- Problem details
Every line of the material below should be repeated exactly.

"""

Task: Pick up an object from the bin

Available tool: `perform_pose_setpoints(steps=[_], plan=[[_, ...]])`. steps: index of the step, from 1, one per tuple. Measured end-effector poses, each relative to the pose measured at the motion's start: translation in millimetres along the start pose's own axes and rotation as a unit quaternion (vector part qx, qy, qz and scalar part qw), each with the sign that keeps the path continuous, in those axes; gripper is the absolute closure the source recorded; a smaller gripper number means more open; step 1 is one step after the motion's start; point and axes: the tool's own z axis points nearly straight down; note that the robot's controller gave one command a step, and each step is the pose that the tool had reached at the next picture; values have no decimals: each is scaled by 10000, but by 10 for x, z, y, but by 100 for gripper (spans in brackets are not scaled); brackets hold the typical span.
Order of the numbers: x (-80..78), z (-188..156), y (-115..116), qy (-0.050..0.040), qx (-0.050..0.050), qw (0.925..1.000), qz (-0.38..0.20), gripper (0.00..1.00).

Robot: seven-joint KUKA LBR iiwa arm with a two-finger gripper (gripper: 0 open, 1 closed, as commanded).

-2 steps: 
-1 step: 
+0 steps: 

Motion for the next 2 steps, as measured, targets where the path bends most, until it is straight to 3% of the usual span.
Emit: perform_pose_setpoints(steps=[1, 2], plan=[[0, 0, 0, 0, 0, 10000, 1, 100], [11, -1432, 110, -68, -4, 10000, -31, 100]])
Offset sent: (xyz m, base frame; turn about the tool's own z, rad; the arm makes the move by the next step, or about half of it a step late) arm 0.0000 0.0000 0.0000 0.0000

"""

- Response
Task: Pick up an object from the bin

Available tool: `perform_pose_setpoints(steps=[_], plan=[[_, ...]])`. steps: index of the step, from 1, one per tuple. Measured end-effector poses, each relative to the pose measured at the motion's start: translation in millimetres along the start pose's own axes and rotation as a unit quaternion (vector part qx, qy, qz and scalar part qw), each with the sign that keeps the path continuous, in those axes; gripper is the absolute closure the source recorded; a smaller gripper number means more open; step 1 is one step after the motion's start; point and axes: the tool's own z axis points nearly straight down; note that the robot's controller gave one command a step, and each step is the pose that the tool had reached at the next picture; values have no decimals: each is scaled by 10000, but by 10 for x, z, y, but by 100 for gripper (spans in brackets are not scaled); brackets hold the typical span.
Order of the numbers: x (-80..78), z (-188..156), y (-115..116), qy (-0.050..0.040), qx (-0.050..0.050), qw (0.925..1.000), qz (-0.38..0.20), gripper (0.00..1.00).

Robot: seven-joint KUKA LBR iiwa arm with a two-finger gripper (gripper: 0 open, 1 closed, as commanded).

-2 steps: 
-1 step: 
+0 steps: 

Motion for the next 2 steps, as measured, targets where the path bends most, until it is straight to 3% of the usual span.
Emit: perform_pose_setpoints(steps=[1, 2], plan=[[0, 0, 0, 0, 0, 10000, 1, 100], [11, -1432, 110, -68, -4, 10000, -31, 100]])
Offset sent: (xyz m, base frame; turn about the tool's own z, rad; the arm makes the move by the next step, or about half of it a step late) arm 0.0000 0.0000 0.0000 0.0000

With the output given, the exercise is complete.